**PROMPT**: Return every line below exactly.

**DATA SEGMENT**:
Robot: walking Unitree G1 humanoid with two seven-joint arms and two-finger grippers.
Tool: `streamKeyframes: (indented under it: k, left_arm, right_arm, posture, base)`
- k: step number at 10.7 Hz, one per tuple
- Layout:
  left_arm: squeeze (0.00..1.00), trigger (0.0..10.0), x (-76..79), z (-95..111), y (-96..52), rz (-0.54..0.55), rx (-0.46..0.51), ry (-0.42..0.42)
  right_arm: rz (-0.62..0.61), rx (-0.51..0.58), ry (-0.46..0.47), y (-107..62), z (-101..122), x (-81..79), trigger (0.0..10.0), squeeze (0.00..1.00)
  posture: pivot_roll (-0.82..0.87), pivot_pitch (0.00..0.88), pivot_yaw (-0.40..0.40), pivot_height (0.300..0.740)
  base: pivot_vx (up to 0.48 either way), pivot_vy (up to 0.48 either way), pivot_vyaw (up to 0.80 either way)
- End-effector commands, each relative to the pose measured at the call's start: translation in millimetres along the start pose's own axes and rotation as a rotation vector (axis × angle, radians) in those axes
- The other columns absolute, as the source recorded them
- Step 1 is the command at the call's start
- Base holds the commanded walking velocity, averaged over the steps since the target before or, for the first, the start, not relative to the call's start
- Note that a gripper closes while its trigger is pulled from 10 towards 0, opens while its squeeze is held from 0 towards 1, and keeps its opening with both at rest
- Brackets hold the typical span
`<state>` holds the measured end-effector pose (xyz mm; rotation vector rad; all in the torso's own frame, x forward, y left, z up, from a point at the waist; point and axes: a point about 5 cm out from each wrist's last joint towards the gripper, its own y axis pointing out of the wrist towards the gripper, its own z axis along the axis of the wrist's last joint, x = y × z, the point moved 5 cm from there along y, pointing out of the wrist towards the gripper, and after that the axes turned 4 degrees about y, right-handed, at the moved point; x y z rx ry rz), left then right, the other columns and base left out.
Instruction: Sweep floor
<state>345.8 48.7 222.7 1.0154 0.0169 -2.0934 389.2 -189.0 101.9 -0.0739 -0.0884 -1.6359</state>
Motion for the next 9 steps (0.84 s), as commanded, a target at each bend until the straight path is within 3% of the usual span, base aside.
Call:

**SOLUTION BELOW**:
Robot: walking Unitree G1 humanoid with two seven-joint arms and two-finger grippers.
Tool: `streamKeyframes: (indented under it: k, left_arm, right_arm, posture, base)`
- k: step number at 10.7 Hz, one per tuple
- Layout:
  left_arm: squeeze (0.00..1.00), trigger (0.0..10.0), x (-76..79), z (-95..111), y (-96..52), rz (-0.54..0.55), rx (-0.46..0.51), ry (-0.42..0.42)
  right_arm: rz (-0.62..0.61), rx (-0.51..0.58), ry (-0.46..0.47), y (-107..62), z (-101..122), x (-81..79), trigger (0.0..10.0), squeeze (0.00..1.00)
  posture: pivot_roll (-0.82..0.87), pivot_pitch (0.00..0.88), pivot_yaw (-0.40..0.40), pivot_height (0.300..0.740)
  base: pivot_vx (up to 0.48 either way), pivot_vy (up to 0.48 either way), pivot_vyaw (up to 0.80 either way)
- End-effector commands, each relative to the pose measured at the call's start: translation in millimetres along the start pose's own axes and rotation as a rotation vector (axis × angle, radians) in those axes
- The other columns absolute, as the source recorded them
- Step 1 is the command at the call's start
- Base holds the commanded walking velocity, averaged over the steps since the target before or, for the first, the start, not relative to the call's start
- Note that a gripper closes while its trigger is pulled from 10 towards 0, opens while its squeeze is held from 0 towards 1, and keeps its opening with both at rest
- Brackets hold the typical span
`<state>` holds the measured end-effector pose (xyz mm; rotation vector rad; all in the torso's own frame, x forward, y left, z up, from a point at the waist; point and axes: a point about 5 cm out from each wrist's last joint towards the gripper, its own y axis pointing out of the wrist towards the gripper, its own z axis along the axis of the wrist's last joint, x = y × z, the point moved 5 cm from there along y, pointing out of the wrist towards the gripper, and after that the axes turned 4 degrees about y, right-handed, at the moved point; x y z rx ry rz), left then right, the other columns and base left out.
Instruction: Sweep floor
<state>345.8 48.7 222.7 1.0154 0.0169 -2.0934 389.2 -189.0 101.9 -0.0739 -0.0884 -1.6359</state>
Motion for the next 9 steps (0.84 s), as commanded, a target at each bend until the straight path is within 3% of the usual span, base aside.
Call:

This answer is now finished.